### Brief
Wherever the string "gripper" shows up in the material below, copy that line.

○ ○ ○

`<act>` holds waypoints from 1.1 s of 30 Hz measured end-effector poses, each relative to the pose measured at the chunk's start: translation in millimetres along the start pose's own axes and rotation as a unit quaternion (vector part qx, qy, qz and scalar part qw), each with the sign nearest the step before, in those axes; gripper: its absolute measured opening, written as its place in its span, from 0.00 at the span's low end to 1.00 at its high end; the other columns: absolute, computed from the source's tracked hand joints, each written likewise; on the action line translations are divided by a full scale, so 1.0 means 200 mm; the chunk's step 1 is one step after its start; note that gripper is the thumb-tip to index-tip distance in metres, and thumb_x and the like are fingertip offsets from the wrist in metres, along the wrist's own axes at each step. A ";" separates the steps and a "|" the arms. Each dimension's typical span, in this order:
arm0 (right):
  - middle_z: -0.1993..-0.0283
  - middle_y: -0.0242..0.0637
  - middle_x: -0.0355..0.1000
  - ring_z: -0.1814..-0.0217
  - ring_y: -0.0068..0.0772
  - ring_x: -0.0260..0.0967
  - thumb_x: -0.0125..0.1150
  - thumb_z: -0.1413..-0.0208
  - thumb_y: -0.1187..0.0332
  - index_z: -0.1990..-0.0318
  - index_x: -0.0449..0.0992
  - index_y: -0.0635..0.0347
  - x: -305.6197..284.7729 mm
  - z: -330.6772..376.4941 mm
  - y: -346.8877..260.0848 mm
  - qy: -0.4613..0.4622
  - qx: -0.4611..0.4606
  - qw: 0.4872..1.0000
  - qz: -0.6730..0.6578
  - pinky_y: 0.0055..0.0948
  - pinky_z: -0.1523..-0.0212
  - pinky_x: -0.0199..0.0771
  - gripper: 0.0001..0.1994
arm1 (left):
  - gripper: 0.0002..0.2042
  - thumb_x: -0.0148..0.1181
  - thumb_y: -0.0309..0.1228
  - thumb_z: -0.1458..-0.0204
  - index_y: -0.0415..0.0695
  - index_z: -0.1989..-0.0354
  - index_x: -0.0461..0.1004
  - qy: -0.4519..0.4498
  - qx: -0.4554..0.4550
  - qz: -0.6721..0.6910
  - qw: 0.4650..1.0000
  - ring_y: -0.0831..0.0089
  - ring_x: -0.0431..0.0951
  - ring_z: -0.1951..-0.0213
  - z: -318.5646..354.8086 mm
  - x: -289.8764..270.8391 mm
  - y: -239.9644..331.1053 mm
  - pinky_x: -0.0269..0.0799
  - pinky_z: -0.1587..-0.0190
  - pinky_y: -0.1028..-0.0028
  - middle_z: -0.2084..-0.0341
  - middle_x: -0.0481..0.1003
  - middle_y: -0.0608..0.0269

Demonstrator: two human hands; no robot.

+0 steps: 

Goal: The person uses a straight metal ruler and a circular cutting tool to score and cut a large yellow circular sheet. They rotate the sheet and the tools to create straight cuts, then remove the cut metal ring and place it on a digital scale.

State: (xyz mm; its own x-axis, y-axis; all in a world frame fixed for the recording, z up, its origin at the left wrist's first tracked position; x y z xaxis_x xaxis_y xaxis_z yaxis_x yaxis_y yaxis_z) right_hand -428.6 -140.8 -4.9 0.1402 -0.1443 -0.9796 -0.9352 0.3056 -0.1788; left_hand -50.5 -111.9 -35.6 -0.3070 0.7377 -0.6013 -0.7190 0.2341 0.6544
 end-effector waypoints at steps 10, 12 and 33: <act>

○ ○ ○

### Response area
`<act>` holds waypoints from 1.1 s of 30 Hz measured end-effector poses, each relative to the pose measured at the chunk's start: translation in millimetres along the start pose's own axes and rotation as a unit quaternion (vector part qx, qy, qz and scalar part qw), each with the sign nearest the step before, in those axes; gripper: its absolute measured opening, written as its place in its span, from 0.00 at the span's low end to 1.00 at its high end; the other columns: absolute, computed from the source's tracked hand joints, each written likewise; on the action line translations are divided by a full scale, so 1.0 means 200 mm; the chunk's step 1 is one step after its start; note that gripper is the thumb-tip to index-tip distance in metres, and thumb_x and the like are fingertip offsets from the wrist in metres, along the wrist's own axes at each step. A ";" separates the steps and a "|" the arms. Each dimension's typical span, in this order:
  - gripper: 0.0001..0.1994
  - gripper: 0.0002..0.2042

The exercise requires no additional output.